I should explain my recent absence : In the last 14 hours I have rescued a litter of little, orange and white kittens from a pack of rabid, man-eating Grizzlies on the mountains of British Columbia, while mountaineering over to the State of Washington.
Do not be alarmed ! No kittens or Grizzlies were hurt ; in fact, after wrestling the Grizzlies' bodies, minds and spirits into submission to my will, we afterwards congratulated each other with manly gestures and grunts on one another's superb physical prowess. Furthermore, I personally delivered each of the ten kittens into the loving, nurturing hands of ten very sad and lonely orphans, who now have new-found meaing, hope, and promise for life.
Today I talk about women's e-issues, and e-death. While showering.
Sara writes :
Question: " [Dear Old Spice Man,]
I find your repeated and excessive exaltation of man and manliness to be at the expense of women's rights and the progress of the feminist movement! Your attempt to set-back the movement and centuries-long progress we've made is alarming, disgusting and disturbing! The only thing good about you is that pretty horse you sit on! Furthermore... "
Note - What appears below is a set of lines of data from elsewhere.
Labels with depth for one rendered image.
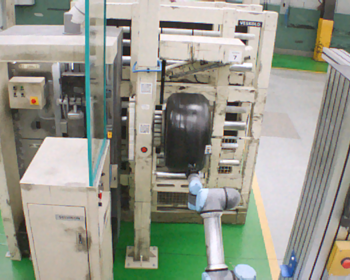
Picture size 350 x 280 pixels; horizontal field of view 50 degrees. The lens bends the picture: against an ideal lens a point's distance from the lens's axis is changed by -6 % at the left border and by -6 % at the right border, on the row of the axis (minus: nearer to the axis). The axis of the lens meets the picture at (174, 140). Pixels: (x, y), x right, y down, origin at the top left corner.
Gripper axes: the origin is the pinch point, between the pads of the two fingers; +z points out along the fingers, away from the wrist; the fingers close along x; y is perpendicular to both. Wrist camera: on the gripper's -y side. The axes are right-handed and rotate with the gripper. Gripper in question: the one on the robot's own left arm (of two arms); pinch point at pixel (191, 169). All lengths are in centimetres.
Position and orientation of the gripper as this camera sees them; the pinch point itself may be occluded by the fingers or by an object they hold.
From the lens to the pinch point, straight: 266.6
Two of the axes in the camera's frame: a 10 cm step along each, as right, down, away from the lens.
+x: -10.0, -0.4, -0.6
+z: -0.4, -3.1, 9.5
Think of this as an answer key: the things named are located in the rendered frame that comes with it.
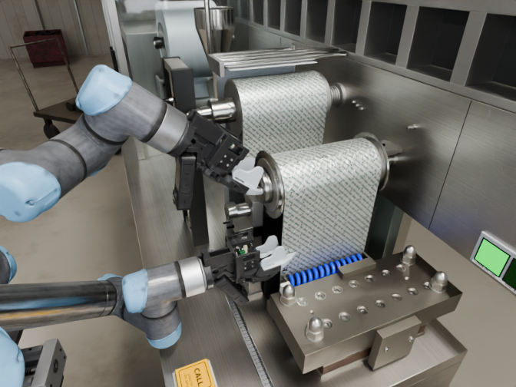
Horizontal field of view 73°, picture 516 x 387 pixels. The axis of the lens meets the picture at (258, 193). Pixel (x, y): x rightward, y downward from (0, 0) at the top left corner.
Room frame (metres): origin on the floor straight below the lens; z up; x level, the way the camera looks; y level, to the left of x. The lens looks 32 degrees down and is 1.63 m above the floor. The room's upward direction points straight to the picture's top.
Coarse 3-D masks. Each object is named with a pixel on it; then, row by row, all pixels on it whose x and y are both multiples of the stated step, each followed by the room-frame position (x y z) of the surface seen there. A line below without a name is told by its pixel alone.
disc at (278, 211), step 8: (264, 152) 0.65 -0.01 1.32; (256, 160) 0.69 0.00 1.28; (272, 160) 0.62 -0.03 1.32; (280, 176) 0.59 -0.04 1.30; (280, 184) 0.58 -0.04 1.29; (280, 192) 0.58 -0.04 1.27; (280, 200) 0.58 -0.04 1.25; (264, 208) 0.65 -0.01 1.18; (280, 208) 0.57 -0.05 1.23; (272, 216) 0.61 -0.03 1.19
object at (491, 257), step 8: (480, 248) 0.51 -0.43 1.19; (488, 248) 0.49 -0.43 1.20; (496, 248) 0.48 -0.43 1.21; (480, 256) 0.50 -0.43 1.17; (488, 256) 0.49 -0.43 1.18; (496, 256) 0.48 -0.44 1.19; (504, 256) 0.47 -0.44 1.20; (488, 264) 0.48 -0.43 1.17; (496, 264) 0.47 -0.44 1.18; (496, 272) 0.47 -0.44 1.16
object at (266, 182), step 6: (264, 168) 0.64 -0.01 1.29; (264, 174) 0.62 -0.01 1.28; (264, 180) 0.61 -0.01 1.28; (270, 180) 0.61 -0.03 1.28; (258, 186) 0.63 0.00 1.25; (264, 186) 0.60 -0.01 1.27; (270, 186) 0.60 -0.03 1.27; (264, 192) 0.60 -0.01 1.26; (270, 192) 0.60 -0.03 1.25; (258, 198) 0.63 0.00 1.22; (264, 198) 0.60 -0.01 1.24; (270, 198) 0.60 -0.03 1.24
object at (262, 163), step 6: (372, 144) 0.72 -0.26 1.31; (258, 162) 0.68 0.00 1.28; (264, 162) 0.64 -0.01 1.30; (270, 168) 0.62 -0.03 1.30; (270, 174) 0.62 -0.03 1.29; (276, 186) 0.59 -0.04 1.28; (276, 192) 0.59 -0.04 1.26; (276, 198) 0.59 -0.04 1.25; (264, 204) 0.64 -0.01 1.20; (270, 204) 0.61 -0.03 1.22; (276, 204) 0.59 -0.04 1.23; (270, 210) 0.61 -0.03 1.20
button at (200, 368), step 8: (184, 368) 0.43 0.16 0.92; (192, 368) 0.43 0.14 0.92; (200, 368) 0.43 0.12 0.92; (208, 368) 0.43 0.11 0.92; (176, 376) 0.41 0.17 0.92; (184, 376) 0.41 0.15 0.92; (192, 376) 0.41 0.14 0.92; (200, 376) 0.41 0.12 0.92; (208, 376) 0.41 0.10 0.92; (184, 384) 0.39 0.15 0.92; (192, 384) 0.39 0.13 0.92; (200, 384) 0.39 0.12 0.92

... and it just keeps going on like this.
Answer:
Dear Sara,
First,
No. And no. And some more "no" : You are grossly mistaken about one, stupendously obvious fact : Can you not see that the horse is only pretty because I am sitting on it ! Thus, I am at once complimenting the horse's exquisite physique with my own, superbly-exquisite physique, while making the horse smell even better by lathering it with glorious, original Old Spice Men's Fragrance®.
See for yourself :
Beautiful ! I know.
Second,
Everyone knows that there are no girls on the internets ; therefore, it would be impossible that my superb manliness could offend any ladies - if such a thing were even thinkable!
This concludes all discussion on this subject.
Now! It's time for more realistic matters ; for example,
Tejiman writes,
Question: " Dear [Old Spice Man],
Can you die?"
Thank you Tejiman for your question ! I have gotten a lot of these due to the fact I continually ressurect from the dead.
To answer this question, see : Old Spice Man, Can you die?.
Furthermore :
When such a thing should happen, I also promise that it will be watched by all mankind live on glorious, High-definition, plasma-screen Television, and will be more viewed and watched than the Moon Landing, each and every Presidential speech, and all the Super-bowls, combined, and multiplied by 100.
OLD SPICE MAN's Conclusions :
Remember !
1. Horsies look far better when an Old Spice Man is sitting on them.
2. There are no girls on the internets.
3. Don't be fooled by lady's-scented body-wash masquerading as Old Spice® ! Only I am on a horse ; no one else is on a horse. Or a boat for that matter.
4. The rise of "Women's e-Issues" on the internets is due to an increase in men wearing lady's-scented body-wash, which, unfortunately, too many men wear to the detriment of their manliness. This is why I, Old Spice Man, am running for that most manly Office of President, so that our great country can smell once more like glorious Old Spice® !
I shall now proceed to take your questions.
Comments
Swan dive !
... Into the best Presidency of your e-Life !
is it true jacobi smells like irish spring
Captain Kushskins asks,
"Dear Old Spice Man,
Is it true former too-many-times-to-count Prime Minister of eCanada, Jacobi, smells like lady's-scented soap ?"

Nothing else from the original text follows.